Rename prefill_token_logprobs -> input_token_logprobs; decode_token_logprobs -> output_token_logprobs (#776)

2024-07-27 19:50:34 -07:00
parent 0a409bd438
commit 30db99b3d9
16 changed files with 188 additions and 184 deletions
--- a/python/sglang/srt/layers/logits_processor.py
+++ b/python/sglang/srt/layers/logits_processor.py
@@ -22,13 +22,13 @@ class LogitProcessorOutput:

    # The normlaized logprobs of prompts.  shape: [#seq]
    normalized_prompt_logprobs: torch.Tensor
-    # The logprobs of prefill tokens.      shape: [#token, vocab_size]
-    prefill_token_logprobs: torch.Tensor
+    # The logprobs of input tokens.      shape: [#token, vocab_size]
+    input_token_logprobs: torch.Tensor

-    # The logprob and id of the top-k tokens in prefill positions.  shape [#seq, #token, k] of Tuple(logprob, token_id)
-    prefill_top_logprobs: List
-    # The logprob and id of the top-k tokens in decode positions.   shape [#seq, #token, k] of Tuple(logprob, token_id)
-    decode_top_logprobs: List
+    # The logprob and id of the top-k tokens in input positions.  shape [#seq, #token, k] of Tuple(logprob, token_id)
+    input_top_logprobs: List
+    # The logprob and id of the top-k tokens in output positions. shape [#seq, #token, k] of Tuple(logprob, token_id)
+    output_top_logprobs: List


@dataclasses.dataclass
@@ -58,20 +58,16 @@ class LogitsProcessor(nn.Module):
        self.tp_size = get_tensor_model_parallel_world_size()

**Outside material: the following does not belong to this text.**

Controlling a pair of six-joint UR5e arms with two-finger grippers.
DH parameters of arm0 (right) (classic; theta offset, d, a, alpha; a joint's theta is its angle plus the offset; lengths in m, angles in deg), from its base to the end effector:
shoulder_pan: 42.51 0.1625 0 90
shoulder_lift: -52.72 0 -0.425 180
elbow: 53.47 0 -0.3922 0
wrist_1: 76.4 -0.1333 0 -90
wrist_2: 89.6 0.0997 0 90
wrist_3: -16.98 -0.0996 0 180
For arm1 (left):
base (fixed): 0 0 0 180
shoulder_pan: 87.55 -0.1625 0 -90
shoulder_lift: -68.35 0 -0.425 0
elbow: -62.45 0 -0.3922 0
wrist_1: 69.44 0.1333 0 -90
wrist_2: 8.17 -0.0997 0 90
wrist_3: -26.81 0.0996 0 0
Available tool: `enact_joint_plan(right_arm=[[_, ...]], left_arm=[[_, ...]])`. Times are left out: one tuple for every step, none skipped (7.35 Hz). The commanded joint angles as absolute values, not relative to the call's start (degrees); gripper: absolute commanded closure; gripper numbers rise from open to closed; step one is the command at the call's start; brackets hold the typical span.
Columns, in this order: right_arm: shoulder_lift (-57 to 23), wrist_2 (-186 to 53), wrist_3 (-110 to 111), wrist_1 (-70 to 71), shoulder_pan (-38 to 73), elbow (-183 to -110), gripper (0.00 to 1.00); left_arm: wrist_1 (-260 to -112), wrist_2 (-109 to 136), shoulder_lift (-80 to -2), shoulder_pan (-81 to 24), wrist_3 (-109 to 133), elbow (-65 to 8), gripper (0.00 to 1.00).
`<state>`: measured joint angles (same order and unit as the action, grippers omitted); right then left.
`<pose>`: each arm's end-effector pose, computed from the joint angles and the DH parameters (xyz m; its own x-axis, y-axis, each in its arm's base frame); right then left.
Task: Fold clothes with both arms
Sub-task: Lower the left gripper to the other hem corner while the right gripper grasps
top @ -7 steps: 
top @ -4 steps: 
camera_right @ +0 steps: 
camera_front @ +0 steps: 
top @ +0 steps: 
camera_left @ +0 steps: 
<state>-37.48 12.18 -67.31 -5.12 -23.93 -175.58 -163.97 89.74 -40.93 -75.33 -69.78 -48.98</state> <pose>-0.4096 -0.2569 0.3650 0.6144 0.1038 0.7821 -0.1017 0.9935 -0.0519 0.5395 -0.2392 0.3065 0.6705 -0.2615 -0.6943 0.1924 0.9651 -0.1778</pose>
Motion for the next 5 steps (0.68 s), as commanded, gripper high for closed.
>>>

    def _get_normalized_prompt_logprobs(
-        self, prefill_token_logprobs, logits_metadata: LogitsMetadata
+        self, input_token_logprobs, logits_metadata: LogitsMetadata
    ):
-        logprobs_cumsum = torch.cumsum(
-            prefill_token_logprobs, dim=0, dtype=torch.float32
-        )
+        logprobs_cumsum = torch.cumsum(input_token_logprobs, dim=0, dtype=torch.float32)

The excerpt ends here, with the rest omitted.